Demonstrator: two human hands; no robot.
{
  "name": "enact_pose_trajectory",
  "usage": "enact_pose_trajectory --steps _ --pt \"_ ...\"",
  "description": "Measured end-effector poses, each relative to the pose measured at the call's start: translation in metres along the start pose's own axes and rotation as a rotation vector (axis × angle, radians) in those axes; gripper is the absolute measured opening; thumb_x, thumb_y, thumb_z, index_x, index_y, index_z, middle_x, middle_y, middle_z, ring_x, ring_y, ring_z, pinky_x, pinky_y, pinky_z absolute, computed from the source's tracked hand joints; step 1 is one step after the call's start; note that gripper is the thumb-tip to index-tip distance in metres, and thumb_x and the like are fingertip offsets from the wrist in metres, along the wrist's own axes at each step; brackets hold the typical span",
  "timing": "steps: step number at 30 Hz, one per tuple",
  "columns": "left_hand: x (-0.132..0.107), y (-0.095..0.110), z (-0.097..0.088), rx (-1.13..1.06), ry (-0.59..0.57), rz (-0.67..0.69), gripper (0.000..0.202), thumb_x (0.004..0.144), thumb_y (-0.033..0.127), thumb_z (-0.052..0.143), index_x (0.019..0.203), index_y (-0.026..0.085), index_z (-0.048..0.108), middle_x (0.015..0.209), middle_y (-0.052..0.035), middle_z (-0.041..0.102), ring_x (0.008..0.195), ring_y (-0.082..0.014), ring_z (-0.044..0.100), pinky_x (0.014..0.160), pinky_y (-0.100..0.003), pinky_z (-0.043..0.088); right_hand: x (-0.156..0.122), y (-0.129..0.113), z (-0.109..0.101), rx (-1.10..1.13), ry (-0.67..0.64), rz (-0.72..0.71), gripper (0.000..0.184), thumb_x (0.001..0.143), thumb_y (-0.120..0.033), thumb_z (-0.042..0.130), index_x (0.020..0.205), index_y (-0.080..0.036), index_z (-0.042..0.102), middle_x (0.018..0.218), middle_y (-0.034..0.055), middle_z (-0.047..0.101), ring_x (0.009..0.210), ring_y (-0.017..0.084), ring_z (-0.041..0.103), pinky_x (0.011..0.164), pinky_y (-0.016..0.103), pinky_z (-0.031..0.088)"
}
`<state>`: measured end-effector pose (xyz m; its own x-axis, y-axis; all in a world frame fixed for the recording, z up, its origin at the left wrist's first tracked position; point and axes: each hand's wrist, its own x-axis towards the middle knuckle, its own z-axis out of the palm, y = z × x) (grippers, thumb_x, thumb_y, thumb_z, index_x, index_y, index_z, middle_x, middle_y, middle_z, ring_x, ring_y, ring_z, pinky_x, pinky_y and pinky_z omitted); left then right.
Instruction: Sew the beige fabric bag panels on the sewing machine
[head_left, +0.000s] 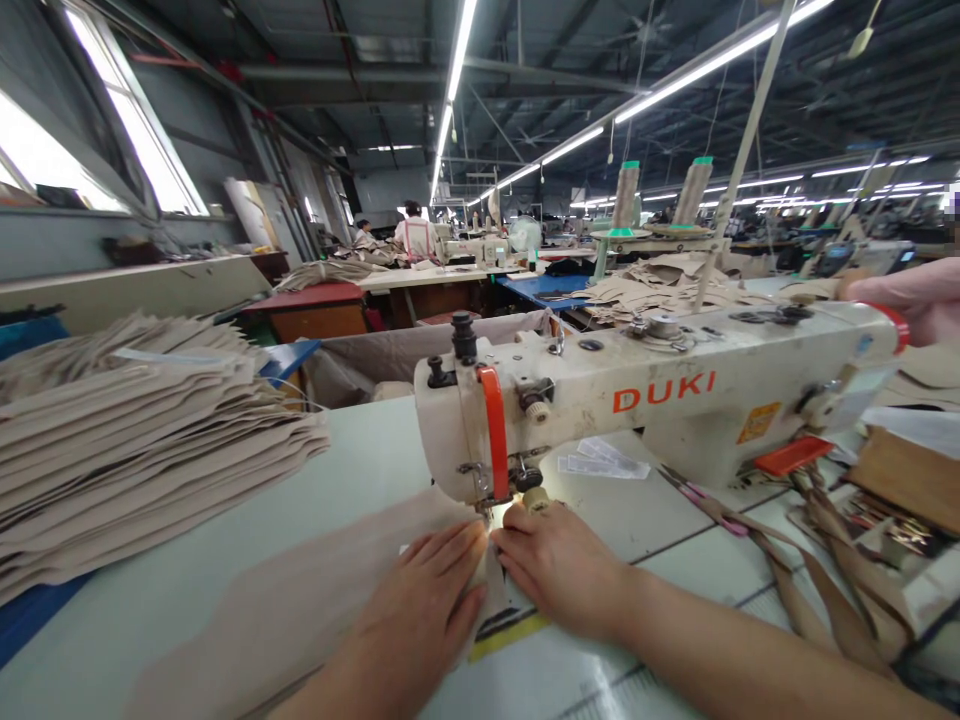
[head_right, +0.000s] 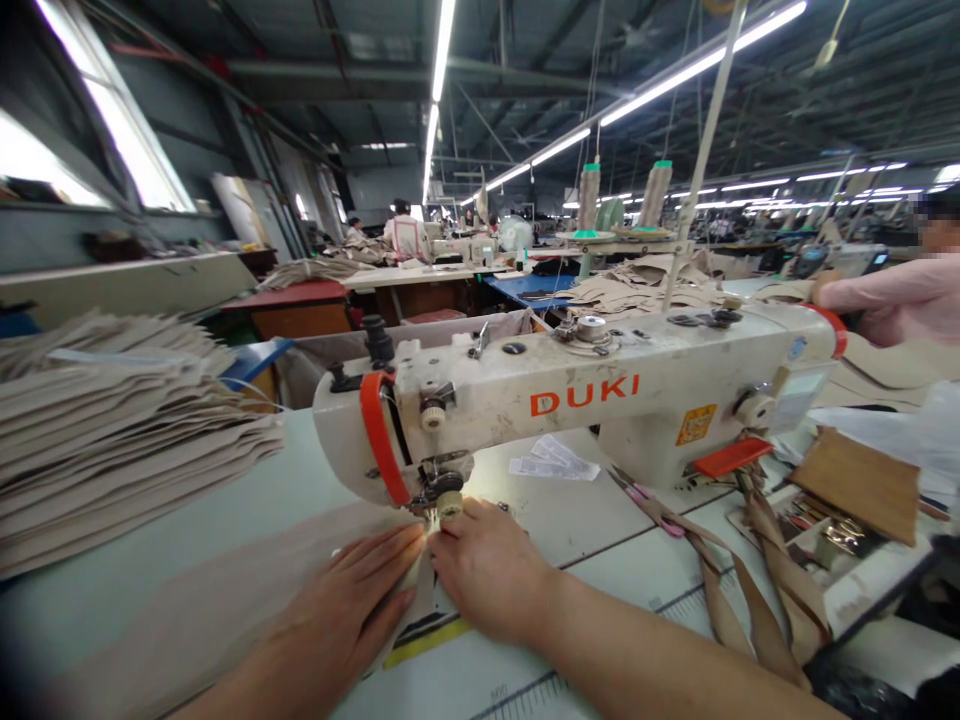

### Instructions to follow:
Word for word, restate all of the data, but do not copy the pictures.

### Answer box:
Demonstrator: two human hands; no robot.
{
  "name": "enact_pose_trajectory",
  "usage": "enact_pose_trajectory --steps _ --pt \"_ ...\"",
  "description": "Measured end-effector poses, each relative to the pose measured at the call's start: translation in metres along the start pose's own axes and rotation as a rotation vector (axis × angle, radians) in those axes; gripper is the absolute measured opening; thumb_x, thumb_y, thumb_z, index_x, index_y, index_z, middle_x, middle_y, middle_z, ring_x, ring_y, ring_z, pinky_x, pinky_y, pinky_z absolute, computed from the source's tracked hand joints; step 1 is one step after the call's start; note that gripper is the thumb-tip to index-tip distance in metres, and thumb_x and the like are fingertip offsets from the wrist in metres, along the wrist's own axes at each step; brackets hold the typical span",
  "timing": "steps: step number at 30 Hz, one per tuple",
  "columns": "left_hand: x (-0.132..0.107), y (-0.095..0.110), z (-0.097..0.088), rx (-1.13..1.06), ry (-0.59..0.57), rz (-0.67..0.69), gripper (0.000..0.202), thumb_x (0.004..0.144), thumb_y (-0.033..0.127), thumb_z (-0.052..0.143), index_x (0.019..0.203), index_y (-0.026..0.085), index_z (-0.048..0.108), middle_x (0.015..0.209), middle_y (-0.052..0.035), middle_z (-0.041..0.102), ring_x (0.008..0.195), ring_y (-0.082..0.014), ring_z (-0.044..0.100), pinky_x (0.014..0.160), pinky_y (-0.100..0.003), pinky_z (-0.043..0.088); right_hand: x (-0.156..0.122), y (-0.129..0.113), z (-0.109..0.101), rx (-1.10..1.13), ry (-0.67..0.64), rz (-0.72..0.71), gripper (0.000..0.184), thumb_x (0.001..0.143), thumb_y (-0.120..0.033), thumb_z (-0.042..0.130), index_x (0.020..0.205), index_y (-0.080..0.036), index_z (-0.042..0.102), middle_x (0.018..0.218), middle_y (-0.034..0.055), middle_z (-0.047..0.101), ring_x (0.009..0.210), ring_y (-0.017..0.084), ring_z (-0.041..0.103), pinky_x (0.011..0.164), pinky_y (-0.016..0.103), pinky_z (-0.031..0.088)"
}
`<state>`: measured end-effector pose (xyz m; its own x-axis, y-axis; all in a world frame fixed for the recording, z up, its origin at the left wrist's first tracked position; point and axes: each hand's wrist, its own x-axis towards the middle knuckle, its own z-axis out of the palm, y = z × x) (grippers, thumb_x, thumb_y, thumb_z, index_x, index_y, index_z, middle_x, middle_y, middle_z, ring_x, ring_y, ring_z, pinky_x, pinky_y and pinky_z omitted); left then right.
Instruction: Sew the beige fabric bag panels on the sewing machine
[head_left, +0.000s] 
[head_right, +0.000s] 

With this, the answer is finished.